Peptide Side Effects: Reported Adverse Events by Compound

Research-frame reference for reported adverse events across 8 peptides. Three lenses: per-compound vertical, mechanism-class horizontal, and cross-compound shared. Educational only; not medical advice.

Eight compounds, most common reported effect

  • Retatrutide: nausea reported in roughly 30 percent at 12mg/wk (Phase 2).
  • Tirzepatide: nausea reported in roughly 30 percent at 15mg/wk (Phase 3 SURMOUNT-1).
  • BPC-157: injection-site reactions reported; pro-angiogenic theoretical caveat.
  • TB-500: injection-site reactions, headache, transient fatigue reported.
  • KLOW Combo: inherits component profiles (BPC + TB-500 + GHK-Cu + KPV).
  • CJC-1295/Ipamorelin: water retention, tingling, IGF-1 elevation reported.
  • GHK-Cu: Wilson disease absolute contraindication; injection-site reactions.
  • MOTS-c: well-tolerated in small human studies; long-term safety not established.

How to read this page

Three lenses. Cross-reference against the glossary for term definitions.

Lens 1: Per-compound

Vertical view. One card per compound listing reported events with trial or registry citation.

Lens 2: Mechanism class

Horizontal cut.

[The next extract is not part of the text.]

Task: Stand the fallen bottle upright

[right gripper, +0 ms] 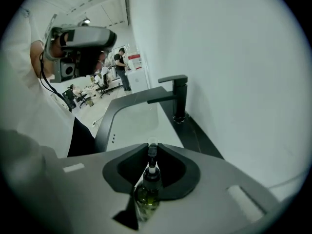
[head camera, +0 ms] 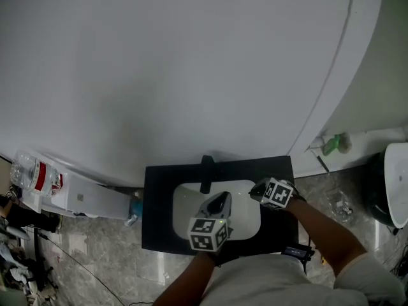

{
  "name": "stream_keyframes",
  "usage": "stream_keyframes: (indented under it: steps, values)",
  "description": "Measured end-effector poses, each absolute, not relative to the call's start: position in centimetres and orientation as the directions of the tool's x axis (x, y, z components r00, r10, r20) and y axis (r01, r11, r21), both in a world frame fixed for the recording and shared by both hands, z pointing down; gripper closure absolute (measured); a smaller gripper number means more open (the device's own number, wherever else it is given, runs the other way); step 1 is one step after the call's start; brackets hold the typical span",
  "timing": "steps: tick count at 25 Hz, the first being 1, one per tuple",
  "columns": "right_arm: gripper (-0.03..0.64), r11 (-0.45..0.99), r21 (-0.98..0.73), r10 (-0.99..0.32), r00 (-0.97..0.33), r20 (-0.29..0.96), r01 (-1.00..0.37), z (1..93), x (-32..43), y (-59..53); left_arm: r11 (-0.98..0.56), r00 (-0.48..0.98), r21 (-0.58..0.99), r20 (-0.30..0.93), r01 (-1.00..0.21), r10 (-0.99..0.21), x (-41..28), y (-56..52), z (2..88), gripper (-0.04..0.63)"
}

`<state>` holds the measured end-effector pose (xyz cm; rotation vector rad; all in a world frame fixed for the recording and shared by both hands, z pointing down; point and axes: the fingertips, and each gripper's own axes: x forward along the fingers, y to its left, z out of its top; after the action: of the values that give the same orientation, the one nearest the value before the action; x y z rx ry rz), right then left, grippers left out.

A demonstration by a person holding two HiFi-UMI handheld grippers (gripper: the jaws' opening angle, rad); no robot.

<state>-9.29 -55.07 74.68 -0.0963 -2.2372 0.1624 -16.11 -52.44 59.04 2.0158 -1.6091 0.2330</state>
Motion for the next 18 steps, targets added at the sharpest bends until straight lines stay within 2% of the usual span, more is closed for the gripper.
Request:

GLP-1 class, GH-axis class, tissue-repair class shared profiles.

Lens 3: Cross-compound

Single table showing which effects show up across multiple SKUs.

Methodology note

Effect-rate percentages reported on this page come from registered Phase 2 and Phase 3 clinical trials with citation in the originating sentence. BPC-157, TB-500, KLOW Combo, CJC-1295/Ipamorelin, GHK-Cu, and MOTS-c lack large registered human trials; reported-event language for those compounds is qualitative (reported, rarely reported) rather than quantitative. Absence of a reported effect does not imply zero risk.

Per-compound profiles

Eight cards, one per compound. Reported events with trial citation. Glossary anchors for each term.

Retatrutide

Phase 2 trial (NEJM 2023). Phase 3 ongoing (TRIUMPH program). Research compound, not FDA-approved.

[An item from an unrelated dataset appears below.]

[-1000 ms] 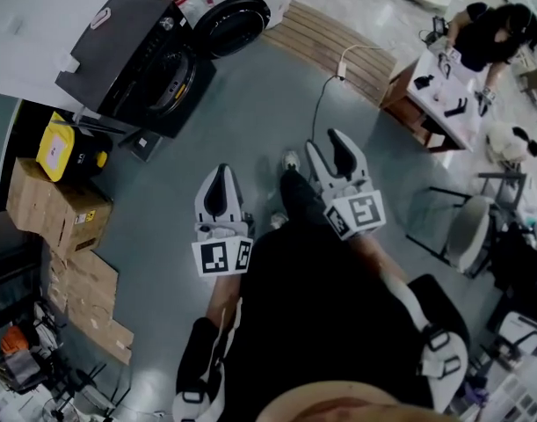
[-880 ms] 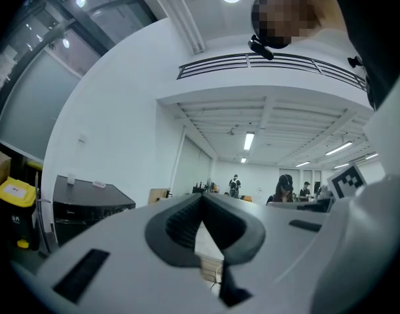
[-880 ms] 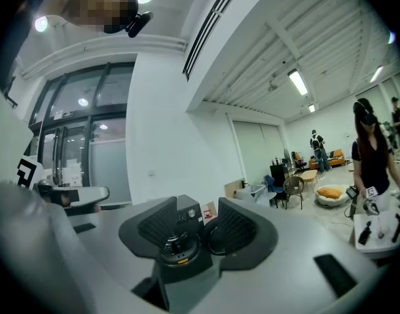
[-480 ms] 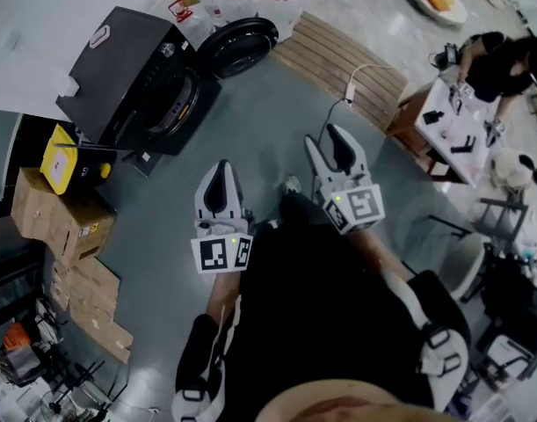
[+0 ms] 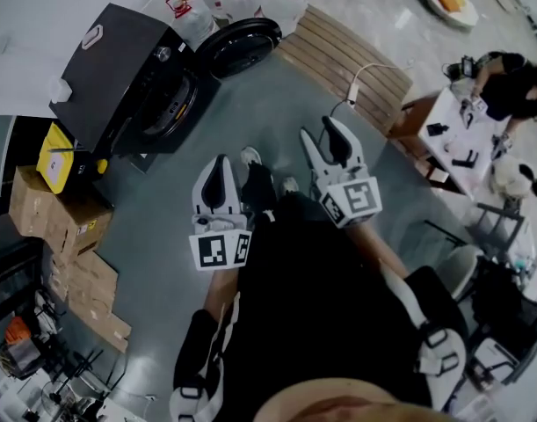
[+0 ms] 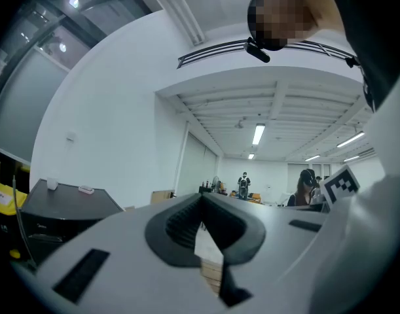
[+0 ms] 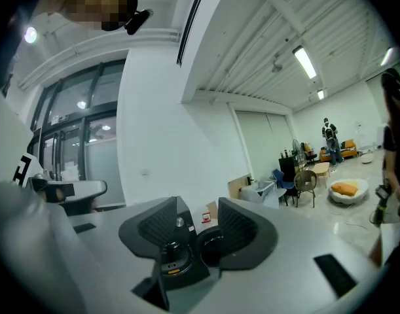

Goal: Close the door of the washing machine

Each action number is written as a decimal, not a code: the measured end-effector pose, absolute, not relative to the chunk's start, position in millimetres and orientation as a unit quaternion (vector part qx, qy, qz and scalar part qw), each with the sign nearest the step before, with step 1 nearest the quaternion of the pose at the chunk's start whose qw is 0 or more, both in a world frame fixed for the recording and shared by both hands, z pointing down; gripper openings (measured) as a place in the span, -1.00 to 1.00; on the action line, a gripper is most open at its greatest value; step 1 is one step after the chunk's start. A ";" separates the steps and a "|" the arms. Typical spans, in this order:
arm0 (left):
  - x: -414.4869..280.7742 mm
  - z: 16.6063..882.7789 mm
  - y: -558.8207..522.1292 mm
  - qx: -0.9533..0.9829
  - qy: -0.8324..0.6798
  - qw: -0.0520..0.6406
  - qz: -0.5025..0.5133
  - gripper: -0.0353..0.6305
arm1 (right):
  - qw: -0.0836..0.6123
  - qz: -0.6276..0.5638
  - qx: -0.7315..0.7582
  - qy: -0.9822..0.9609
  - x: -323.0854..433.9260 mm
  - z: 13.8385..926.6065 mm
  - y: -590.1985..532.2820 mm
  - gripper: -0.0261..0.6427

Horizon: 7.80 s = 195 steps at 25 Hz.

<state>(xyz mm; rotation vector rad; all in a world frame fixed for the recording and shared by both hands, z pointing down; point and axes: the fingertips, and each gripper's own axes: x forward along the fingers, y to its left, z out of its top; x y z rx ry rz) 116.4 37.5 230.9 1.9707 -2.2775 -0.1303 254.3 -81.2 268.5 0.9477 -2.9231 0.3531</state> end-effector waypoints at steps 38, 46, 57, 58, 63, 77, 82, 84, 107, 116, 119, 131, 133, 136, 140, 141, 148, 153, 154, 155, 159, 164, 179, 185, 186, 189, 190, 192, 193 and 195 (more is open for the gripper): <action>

GLP-1 class shared profile reported in Phase 2 (Jastreboff et al, NEJM 2023): nausea around 30 percent at 12mg/wk cohort, vomiting, diarrhea, constipation, decreased appetite. Reported effects are dose-dependent and most pronounced during titration.

Glossary

Tirzepatide

Phase 3 SURMOUNT-1 (NEJM 2022). FDA-approved as Mounjaro (T2D, 2022) and Zepbound (obesity, 2023). Research vial sold by Peptara.

GLP-1 / GIP class shared profile reported in Phase 3 SURMOUNT-1 (Jastreboff et al, NEJM 2022): nausea around 30 percent at 15mg/wk, diarrhea, constipation, vomiting. Lower hypoglycemia rate than semaglutide in head-to-head SURPASS-2 (T2D context). Black-box warning for thyroid C-cell tumors per the FDA-approved Mounjaro / Zepbound label.

Glossary

BPC-157

Research compound. Preclinical literature deep; large registered human trials absent.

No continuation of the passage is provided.